Enfin, l’alimentation constitue sans doute le problème du futur le plus important, qu’il convient de tenter de résoudre dès à présent. En effet, climat et alimentation sont intrinsèquement liés. Il suffit de penser à l’impact de la consommation de viande, par exemple, sur les émissions de GES pour s’en rendre compte. Ainsi, le tiers des surfaces cultivées mondiales, nécessaire pour nourrir le bétail, est responsable de 60 % de la déforestation. Ces élevages produisent également des GES par l’effet même de la déforestation, mais surtout par la digestion des bovins, laquelle engendre une surproduction de méthane, puissant gaz à effet de serre. Ainsi, à l’échelle mondiale, l’élevage (tous animaux confondus) contribuerait à hauteur de 6 à 32 % à l’augmentation de l’effet de serre. D’une manière générale, l’agriculture consomme déjà 70 % de l’eau douce de la planète, dont un tiers pour l’élevage. Pour un continent comme l’Afrique, où les habitudes de consommation sont en transformation, notamment compte tenu de la constitution d’une classe moyenne de plus en plus nombreuse, prendre en compte dès à présent ces paramètres est essentiel afin d’éviter que de mauvaises pratiques se développent, comme ce qui peut exister en Europe, aux États-Unis et dans des pays ayant déjà connu ce phénomène, comme la Chine en particulier. Plus généralement, il faut rappeler que la dimension climatique est à l’origine d’une grande partie des conflits, souvent indirectement, compte tenu des effets qu’elle entraîne sur les populations : famines, déplacements, disputes pour les ressources, etc.
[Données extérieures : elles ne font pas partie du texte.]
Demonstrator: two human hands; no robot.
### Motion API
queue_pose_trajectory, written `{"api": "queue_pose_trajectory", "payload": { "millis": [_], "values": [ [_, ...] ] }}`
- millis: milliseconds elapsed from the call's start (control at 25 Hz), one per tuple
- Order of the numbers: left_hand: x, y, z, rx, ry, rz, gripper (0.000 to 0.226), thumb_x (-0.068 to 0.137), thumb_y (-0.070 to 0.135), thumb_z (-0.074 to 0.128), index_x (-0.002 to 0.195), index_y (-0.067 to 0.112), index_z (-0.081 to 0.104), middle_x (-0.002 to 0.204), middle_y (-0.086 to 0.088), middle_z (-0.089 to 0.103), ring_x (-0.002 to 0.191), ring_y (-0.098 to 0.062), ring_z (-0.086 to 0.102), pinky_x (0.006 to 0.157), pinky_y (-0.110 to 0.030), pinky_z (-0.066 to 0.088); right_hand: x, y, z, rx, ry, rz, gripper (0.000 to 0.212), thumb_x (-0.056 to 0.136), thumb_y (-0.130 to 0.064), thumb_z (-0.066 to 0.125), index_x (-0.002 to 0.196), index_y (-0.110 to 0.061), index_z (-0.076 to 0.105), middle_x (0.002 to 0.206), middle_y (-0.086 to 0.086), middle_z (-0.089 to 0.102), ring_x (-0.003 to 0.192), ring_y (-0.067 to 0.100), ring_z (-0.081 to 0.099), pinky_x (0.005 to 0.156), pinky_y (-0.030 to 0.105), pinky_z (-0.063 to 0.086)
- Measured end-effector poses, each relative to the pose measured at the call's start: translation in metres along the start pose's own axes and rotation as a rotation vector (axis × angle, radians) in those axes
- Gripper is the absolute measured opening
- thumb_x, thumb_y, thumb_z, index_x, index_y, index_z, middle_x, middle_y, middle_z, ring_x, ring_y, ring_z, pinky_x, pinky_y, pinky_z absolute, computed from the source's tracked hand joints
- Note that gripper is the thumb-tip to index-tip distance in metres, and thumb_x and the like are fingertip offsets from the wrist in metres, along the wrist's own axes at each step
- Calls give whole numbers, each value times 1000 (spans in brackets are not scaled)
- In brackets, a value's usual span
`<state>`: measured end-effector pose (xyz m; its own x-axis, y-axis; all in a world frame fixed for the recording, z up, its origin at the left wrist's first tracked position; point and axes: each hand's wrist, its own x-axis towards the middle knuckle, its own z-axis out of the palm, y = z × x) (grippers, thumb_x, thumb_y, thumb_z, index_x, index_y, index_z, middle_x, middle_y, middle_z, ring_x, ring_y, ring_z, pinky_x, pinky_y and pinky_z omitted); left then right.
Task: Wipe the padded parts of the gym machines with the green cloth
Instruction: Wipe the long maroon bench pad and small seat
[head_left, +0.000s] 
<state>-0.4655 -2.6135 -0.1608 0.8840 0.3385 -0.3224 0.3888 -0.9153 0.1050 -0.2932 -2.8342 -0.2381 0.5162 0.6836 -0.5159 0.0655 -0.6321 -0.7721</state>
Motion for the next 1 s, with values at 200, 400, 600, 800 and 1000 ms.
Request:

Pour un développement serein de la planète, la lutte contre les conséquences du changement climatique et l’intégration, notamment, des États africains – qui ne contribuent pourtant qu’à hauteur de 4 % des émissions de GES – dans ce processus sont essentielles et devraient être discutées lors de cette COP22.
L’urgence climatique
Pour ces raisons, la mobilisation collective de tous les acteurs, des ONG aux citoyens, en passant par les entreprises et les États, est essentielle, et la COP22 va s’attacher à œuvrer dans ce sens. L’urgence est d’autant plus grande que l’année 2016 a été marquée par une progression spectaculaire des températures. Chacun des mois de cette année a été le plus chaud mesuré depuis le début des relevés en 1880. Une telle séquence, mois après mois, n’avait jamais été enregistrée en 137 ans. Le phénomène El Niño, qui intervient une fois par décennie environ, en est naturellement en partie responsable, mais 2016 fait suite à deux années déjà marquées par les records de températures enregistrées. Or, malgré les engagements de la COP21 et l’optimisme qu’ils font naître, les derniers modèles climatiques laissent entrevoir des scénarios plus difficiles à gérer qu’escompté. Ces modèles de simulation situent en effet l’augmentation de la température moyenne dans une fourchette comprise entre 1,5 °C et 4,5 °C pour un doublement de la concentration de CO2 dans l’atmosphère. Récemment, la captation du carbone par la biomasse végétale a notamment été au cœur des discussions, avec des calculs réajustés plus pessimistes sur la capacité réelle du sol à absorber nos excès d’émissions. Pour de nombreux experts, c’est sur cet objectif de captation du carbone que doit reposer une partie de la lutte contre le changement climatique, en particulier en Afrique, grâce à l’agriculture et la foresterie. Il s’agit de promouvoir un usage des sols capable de ralentir le changement climatique en favorisant l’accumulation du carbone, de garantir en même temps un emploi à des populations de plus en plus nombreuses et de lutter contre la faim grâce à cette production agricole plus écologique.